Defendants had failed to disclose that some of the material produced existed in electronic form. Later, when plaintiffs discovered that defendants had scanned the paper documents onto disk, plaintiffs demanded that the defendants produce the disks. In response, defendants demanded another $200,000 from plaintiffs, representing one-half of defendants’ cost of scanning the documents.

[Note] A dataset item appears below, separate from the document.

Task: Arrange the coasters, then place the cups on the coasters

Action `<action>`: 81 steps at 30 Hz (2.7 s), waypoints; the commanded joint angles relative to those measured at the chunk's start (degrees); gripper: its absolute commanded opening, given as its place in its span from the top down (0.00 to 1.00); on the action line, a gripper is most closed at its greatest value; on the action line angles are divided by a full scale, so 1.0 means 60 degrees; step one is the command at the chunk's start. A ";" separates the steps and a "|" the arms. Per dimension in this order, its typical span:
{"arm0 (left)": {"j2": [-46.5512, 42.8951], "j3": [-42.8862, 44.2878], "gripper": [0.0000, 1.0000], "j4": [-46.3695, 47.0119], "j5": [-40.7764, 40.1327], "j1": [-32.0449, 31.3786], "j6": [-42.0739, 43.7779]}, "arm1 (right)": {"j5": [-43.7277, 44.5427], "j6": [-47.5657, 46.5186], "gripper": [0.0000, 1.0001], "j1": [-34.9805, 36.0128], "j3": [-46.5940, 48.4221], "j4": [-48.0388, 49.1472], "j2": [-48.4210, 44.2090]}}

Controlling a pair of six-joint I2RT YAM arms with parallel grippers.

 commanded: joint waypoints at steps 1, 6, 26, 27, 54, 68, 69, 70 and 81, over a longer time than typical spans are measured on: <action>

Defendants sought an order requiring plaintiffs to reimburse defendants for their portion of the production costs. Plaintiffs countered that defendants should produce all the documents in electronic form, and that plaintiffs should pay nothing. The court ordered the plaintiffs to pay for the paper production, but only at the cheaper $.08 per page rate actually incurred by plaintiffs. Id. at 441. Further, because defendants failed to disclose, pursuant to Fed. R. Civ. P. 26(a)(1)(B), that certain material was in electronic form, the plaintiffs would not have to pay copying costs relating to those materials. Finally, the court required plaintiffs to pay the nominal costs of copying the compact disks containing the digital information. It found that defendants had intended to fully fund the scanning process themselves for their own use in the litigation, and had made the conscious choice of making paper copies for the plaintiffs without having first given the plaintiffs the option. It stated that, while defendants were not required to present such a choice to their adversaries, they could not “have [their] cake and eat it too!” Id. at 443 (footnote omitted; emphasis in original). The court stated, for future reference, that had the defendants not produced paper discovery first, thereby requiring the plaintiffs to incur considerable expense, a greater contribution for the scanning costs might have been appropriate. Id. at 444.

The court also discussed the attorney conference required by Fed. R. Civ. P. 26(f):

In the electronic age, this meet and confer should include a discussion on whether each side possesses information in electronic form, whether they intend to produce such material, whether each other’s software is compatible, whether there exists any privilege issue requiring redaction, and how to allocate costs involved with each of the foregoing.

Id. at 443-44 (emphasis in original). It observed:

As the eve of electronic case filing (ECF) is upon us, in this and most other Districts, the production of electronic information should be at the forefront of any discussion of issues involving discovery and trial, including the fair and economical allocation of costs. Of course, in some instances, paper, rather than electronic, production may still be the preferable method of discovery.

Id. at 444.

In 2003, the United States District Court for the District of New Jersey enacted a local rule that addresses many of the issues raised in the Bristol-Meyers case. The rule imposes explicit duties upon counsel to carefully investigate and become knowledgeable about their clients’ information management systems, to notify opposing counsel that computer-based information will be sought, and to meet and confer with opposing counsel early in the litigation about a range of electronic discovery issues. See D. N.J. L. Civ. R. 26.1(d).